→ WHAT YOU SHOULD DO
Could the data below please be reproduced word for word, without the pictures?

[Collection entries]

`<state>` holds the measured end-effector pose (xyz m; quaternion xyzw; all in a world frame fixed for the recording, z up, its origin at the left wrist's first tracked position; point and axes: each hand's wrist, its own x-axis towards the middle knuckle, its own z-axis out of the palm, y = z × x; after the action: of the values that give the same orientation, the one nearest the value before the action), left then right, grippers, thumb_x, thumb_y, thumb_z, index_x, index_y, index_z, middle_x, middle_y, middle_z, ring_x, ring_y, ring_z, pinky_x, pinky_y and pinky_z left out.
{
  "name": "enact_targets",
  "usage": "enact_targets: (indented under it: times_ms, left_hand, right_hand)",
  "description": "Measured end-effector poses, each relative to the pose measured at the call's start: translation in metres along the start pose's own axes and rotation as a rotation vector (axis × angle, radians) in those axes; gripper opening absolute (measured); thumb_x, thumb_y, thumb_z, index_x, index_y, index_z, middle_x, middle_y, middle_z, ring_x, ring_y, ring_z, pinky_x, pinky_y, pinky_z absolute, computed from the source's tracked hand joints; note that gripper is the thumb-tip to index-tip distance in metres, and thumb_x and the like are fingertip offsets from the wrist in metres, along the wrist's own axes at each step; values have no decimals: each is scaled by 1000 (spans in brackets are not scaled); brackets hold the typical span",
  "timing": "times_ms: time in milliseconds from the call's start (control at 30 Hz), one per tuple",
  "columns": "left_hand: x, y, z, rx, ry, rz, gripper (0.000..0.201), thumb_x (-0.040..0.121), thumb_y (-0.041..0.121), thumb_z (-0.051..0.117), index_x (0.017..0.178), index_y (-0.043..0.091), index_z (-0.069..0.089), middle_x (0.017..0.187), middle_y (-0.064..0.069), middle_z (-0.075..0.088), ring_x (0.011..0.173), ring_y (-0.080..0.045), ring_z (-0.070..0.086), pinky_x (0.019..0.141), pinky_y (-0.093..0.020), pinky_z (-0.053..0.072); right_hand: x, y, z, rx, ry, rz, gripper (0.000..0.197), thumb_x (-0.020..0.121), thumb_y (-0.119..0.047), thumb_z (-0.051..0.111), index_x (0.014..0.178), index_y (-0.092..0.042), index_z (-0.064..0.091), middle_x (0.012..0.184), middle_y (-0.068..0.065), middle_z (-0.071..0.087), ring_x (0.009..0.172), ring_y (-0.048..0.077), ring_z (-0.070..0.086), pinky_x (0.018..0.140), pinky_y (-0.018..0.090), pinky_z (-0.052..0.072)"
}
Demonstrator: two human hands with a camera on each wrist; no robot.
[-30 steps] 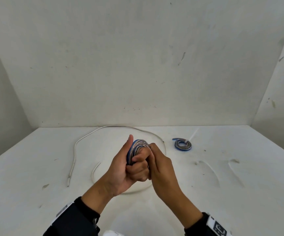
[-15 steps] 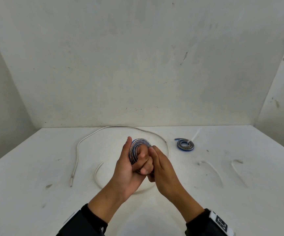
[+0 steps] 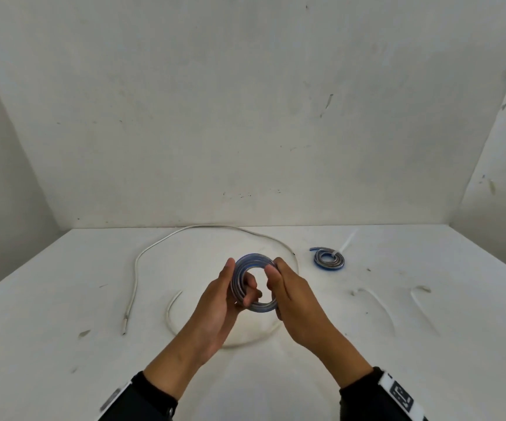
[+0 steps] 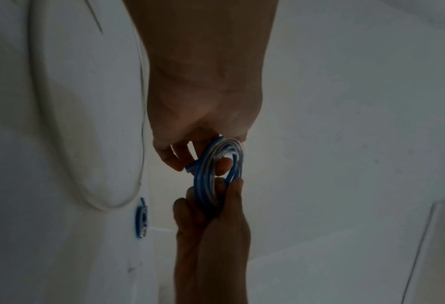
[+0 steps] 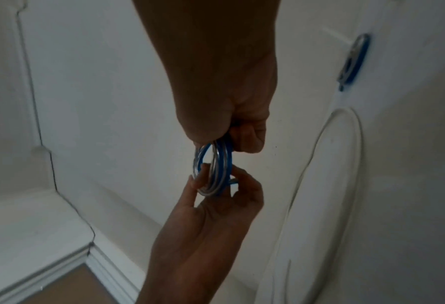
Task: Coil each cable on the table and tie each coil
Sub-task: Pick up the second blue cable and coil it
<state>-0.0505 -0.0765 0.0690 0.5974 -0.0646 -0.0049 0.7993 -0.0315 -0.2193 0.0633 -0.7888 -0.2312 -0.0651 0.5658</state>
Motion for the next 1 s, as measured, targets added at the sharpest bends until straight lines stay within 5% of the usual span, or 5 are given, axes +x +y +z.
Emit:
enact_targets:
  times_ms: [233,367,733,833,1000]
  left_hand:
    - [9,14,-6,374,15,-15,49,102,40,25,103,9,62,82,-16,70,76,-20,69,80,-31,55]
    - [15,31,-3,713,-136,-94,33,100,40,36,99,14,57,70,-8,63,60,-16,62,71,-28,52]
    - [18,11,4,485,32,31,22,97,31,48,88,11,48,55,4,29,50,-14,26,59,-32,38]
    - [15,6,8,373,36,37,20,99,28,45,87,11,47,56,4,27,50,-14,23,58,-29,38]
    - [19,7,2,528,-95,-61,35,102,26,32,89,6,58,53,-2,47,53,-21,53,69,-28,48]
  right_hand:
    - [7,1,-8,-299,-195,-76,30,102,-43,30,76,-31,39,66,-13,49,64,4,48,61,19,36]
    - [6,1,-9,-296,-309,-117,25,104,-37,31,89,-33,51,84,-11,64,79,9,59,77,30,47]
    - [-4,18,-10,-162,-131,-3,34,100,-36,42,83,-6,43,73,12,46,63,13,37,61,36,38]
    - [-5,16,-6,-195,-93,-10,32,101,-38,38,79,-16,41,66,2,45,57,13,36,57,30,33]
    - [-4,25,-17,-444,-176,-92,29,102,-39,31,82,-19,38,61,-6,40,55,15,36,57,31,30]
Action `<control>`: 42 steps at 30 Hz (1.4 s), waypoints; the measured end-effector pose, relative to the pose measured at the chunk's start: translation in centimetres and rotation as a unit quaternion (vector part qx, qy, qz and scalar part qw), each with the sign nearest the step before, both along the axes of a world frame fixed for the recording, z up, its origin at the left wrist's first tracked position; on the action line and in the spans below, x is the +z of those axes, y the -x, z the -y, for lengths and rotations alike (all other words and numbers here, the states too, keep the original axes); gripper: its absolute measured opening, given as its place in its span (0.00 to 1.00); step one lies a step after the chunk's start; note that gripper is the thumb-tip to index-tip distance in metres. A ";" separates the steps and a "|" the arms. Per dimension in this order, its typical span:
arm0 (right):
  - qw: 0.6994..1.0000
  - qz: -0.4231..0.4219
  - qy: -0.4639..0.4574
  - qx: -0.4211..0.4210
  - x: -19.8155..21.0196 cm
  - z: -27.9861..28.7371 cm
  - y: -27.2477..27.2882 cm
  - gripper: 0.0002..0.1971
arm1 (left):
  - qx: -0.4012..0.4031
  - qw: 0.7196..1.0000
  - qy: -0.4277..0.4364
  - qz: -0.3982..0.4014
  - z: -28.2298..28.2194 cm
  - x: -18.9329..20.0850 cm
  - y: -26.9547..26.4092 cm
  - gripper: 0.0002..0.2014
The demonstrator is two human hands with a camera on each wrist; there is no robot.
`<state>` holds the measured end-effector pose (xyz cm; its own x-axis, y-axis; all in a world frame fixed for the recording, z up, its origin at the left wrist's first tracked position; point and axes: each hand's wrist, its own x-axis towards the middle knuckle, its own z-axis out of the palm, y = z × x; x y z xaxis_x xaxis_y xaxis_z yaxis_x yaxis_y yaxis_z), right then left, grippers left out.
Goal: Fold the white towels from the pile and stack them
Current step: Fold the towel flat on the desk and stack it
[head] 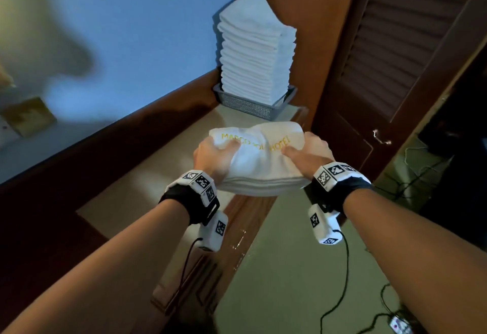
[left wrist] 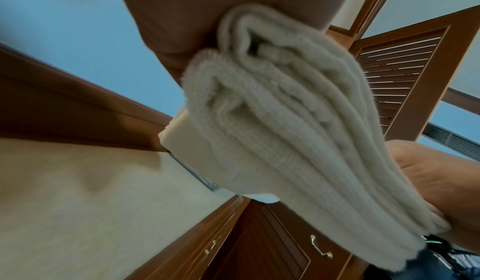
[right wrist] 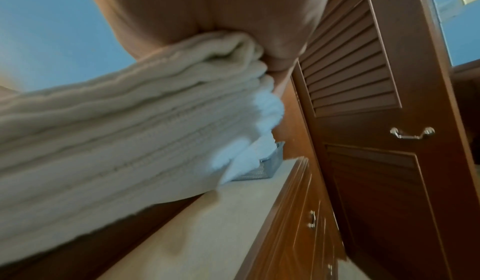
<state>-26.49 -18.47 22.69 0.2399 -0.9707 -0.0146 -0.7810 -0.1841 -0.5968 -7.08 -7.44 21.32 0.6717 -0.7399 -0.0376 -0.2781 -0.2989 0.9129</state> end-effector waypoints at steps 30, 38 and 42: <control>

→ COMPLETED EXERCISE
`<state>` holds the measured end-effector pose (xyz m; quaternion xyzw; all in a world frame fixed for the recording, z up, its origin at the left wrist's first tracked position; point and axes: each hand's wrist, its own x-axis towards the middle knuckle, its own z-axis out of the palm, y = z × x; after the action: of the values that give the same orientation, the one nearest the value before the action), left then right, grippers, thumb_x, thumb_y, thumb_z, index_x, index_y, index_z, middle_x, middle_y, middle_z, ring_x, ring_y, ring_z, pinky_x, pinky_y and pinky_z left out.
{
  "name": "enact_targets",
  "usage": "enact_targets: (indented under it: times_ms, left_hand, right_hand)",
  "description": "Measured end-effector poses, each relative to the pose measured at the call's start: translation in metres along the start pose's own axes and rotation as a rotation vector (axis × angle, radians) in those axes; gripper opening absolute (measured); thumb_x, thumb_y, thumb_z, index_x, index_y, index_z, middle_x, middle_y, middle_z, ring_x, ring_y, ring_z, pinky_x, pinky_y, pinky_z absolute, computed from the source's tracked hand joints; note that gripper is the thumb-tip to index-tip distance in metres, and thumb_x and the like are fingertip offsets from the wrist in metres, along the wrist's own axes at each step; values have no decimals: each is scaled by 1000 (spans in brackets are not scaled); brackets hold the typical span",
  "timing": "times_ms: time in milliseconds from the call's start (control at 30 Hz), one per tuple",
  "columns": "left_hand: x, y, z, rx, ry, rz, gripper (0.000..0.201), thumb_x (-0.040..0.121), thumb_y (-0.041..0.121), thumb_z (-0.051..0.117), index_x (0.017..0.178), index_y (-0.043..0.091), index_z (-0.069..0.089), middle_x (0.017..0.187), middle_y (-0.064..0.069), middle_z (-0.075..0.088), ring_x (0.011..0.173), ring_y (-0.080..0.045), ring_z (-0.070..0.086), pinky_x (0.019..0.141), pinky_y (-0.093..0.020), pinky_z (-0.053..0.072); right_hand: x, y, z, rx, ry, rz, gripper (0.000..0.197), thumb_x (-0.020..0.121), thumb_y (-0.119..0.047), thumb_z (-0.051..0.111), index_x (0.014..0.178), index_y (-0.092..0.042), index_z (-0.064..0.091), middle_x (0.012..0.184), middle_y (-0.068..0.065), middle_z (-0.071..0.087), ring_x (0.009..0.172), ring_y (-0.048..0.077), ring_z (-0.070..0.086), pinky_x (0.018..0.140), pinky_y (-0.018..0.090), pinky_z (-0.052..0.072)"
}
Demonstrator: two human hands with a camera on each wrist; no robot.
[-30 steps] 
[-15 steps] 
[+0 steps] 
[+0 steps] 
[+0 steps] 
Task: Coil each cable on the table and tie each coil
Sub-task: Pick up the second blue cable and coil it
<state>-0.0505 -0.0765 0.0690 0.5974 -0.0646 -0.0049 0.7993 -0.0315 -0.2193 0.0633 -0.7888 -0.2312 -0.0651 0.5658</state>
Motion for the next 1 s, as measured, targets added at the sharpest bends until straight lines stay within 5% of the usual span, or 5 are given, axes +x +y +z.
Emit:
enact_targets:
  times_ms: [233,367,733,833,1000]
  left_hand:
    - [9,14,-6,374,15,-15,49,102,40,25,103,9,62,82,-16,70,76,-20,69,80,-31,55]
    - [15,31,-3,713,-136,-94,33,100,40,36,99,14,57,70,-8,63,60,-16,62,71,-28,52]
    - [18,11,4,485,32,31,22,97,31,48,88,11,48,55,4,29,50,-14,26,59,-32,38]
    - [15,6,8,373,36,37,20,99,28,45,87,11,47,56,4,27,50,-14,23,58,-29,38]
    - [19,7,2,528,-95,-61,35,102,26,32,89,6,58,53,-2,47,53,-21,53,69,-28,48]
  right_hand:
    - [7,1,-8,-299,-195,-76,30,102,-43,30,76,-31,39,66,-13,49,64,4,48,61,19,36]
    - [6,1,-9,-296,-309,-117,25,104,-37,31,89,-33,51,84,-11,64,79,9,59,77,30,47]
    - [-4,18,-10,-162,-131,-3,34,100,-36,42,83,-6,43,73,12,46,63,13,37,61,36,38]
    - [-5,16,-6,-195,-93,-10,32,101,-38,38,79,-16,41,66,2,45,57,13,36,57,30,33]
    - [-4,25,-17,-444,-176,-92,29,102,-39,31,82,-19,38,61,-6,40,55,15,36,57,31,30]
Action `<control>`: 42 steps at 30 Hz (1.4 s), waypoints; the measured end-effector pose, relative to the pose measured at the chunk's start: translation in centimetres and rotation as a unit quaternion (vector part qx, qy, qz and scalar part qw), each with the sign nearest the step before, both along the axes of a world frame fixed for the recording, z up, its origin at the left wrist's first tracked position; on the action line and in the spans below, x is the +z of those axes, y the -x, z the -y, for lengths and rotations alike (all other words and numbers here, the states too, keep the original axes); gripper: its absolute measured opening, given as its place in its span (0.00 to 1.00); step one lies a step after the chunk's start; note that gripper is the thumb-tip to index-tip distance in metres. A ";" separates the steps and a "|" the arms. Per dimension in this order, its typical span:
arm0 (right):
  - qw: 0.6994..1.0000
  - qz: -0.4231..0.4219
  - qy: -0.4639..0.4574
  - qx: -0.4211..0.4210
  - x: -19.8155..21.0196 cm
  - z: -27.9861..28.7371 cm
  - y: -27.2477..27.2882 cm
  - gripper: 0.0002..0.1971
arm1 (left):
  - qx: -0.4012..0.4031
  - qw: 0.7196..1.0000
  - qy: -0.4277..0.4364
  - qz: -0.3982..0.4014
  - z: -28.2298..28.2194 cm
  - x: -18.9329..20.0850 cm
  - y: -26.9547..26.4092 cm
  - gripper: 0.0002..0.2014
The demonstrator is two human hands with a camera on each wrist; there is no robot.
`<state>` holds the measured end-effector pose (xyz cm; its own x-axis, y-axis; all in a world frame fixed for the recording, z up, its origin at the left wrist's first tracked position; point and axes: each hand's wrist, its own x-axis towards the middle knuckle, its own z-axis out of the palm, y = z × x; x y z xaxis_x xaxis_y xaxis_z yaxis_x yaxis_y yaxis_z), right then left, grippers left out.
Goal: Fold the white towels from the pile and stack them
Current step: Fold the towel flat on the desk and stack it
[head] 
[left wrist] 
[right wrist] 
<state>-26.49 -18.47 22.69 0.2399 -0.9707 -0.0146 -0.7810 -0.1841 -0.5968 -7.08 -7.44 21.32 0.6717 -0.7399 -0.0376 -0.2781 -0.2989 0.9129</state> end-effector waypoints at steps 30, 38 and 42: <control>

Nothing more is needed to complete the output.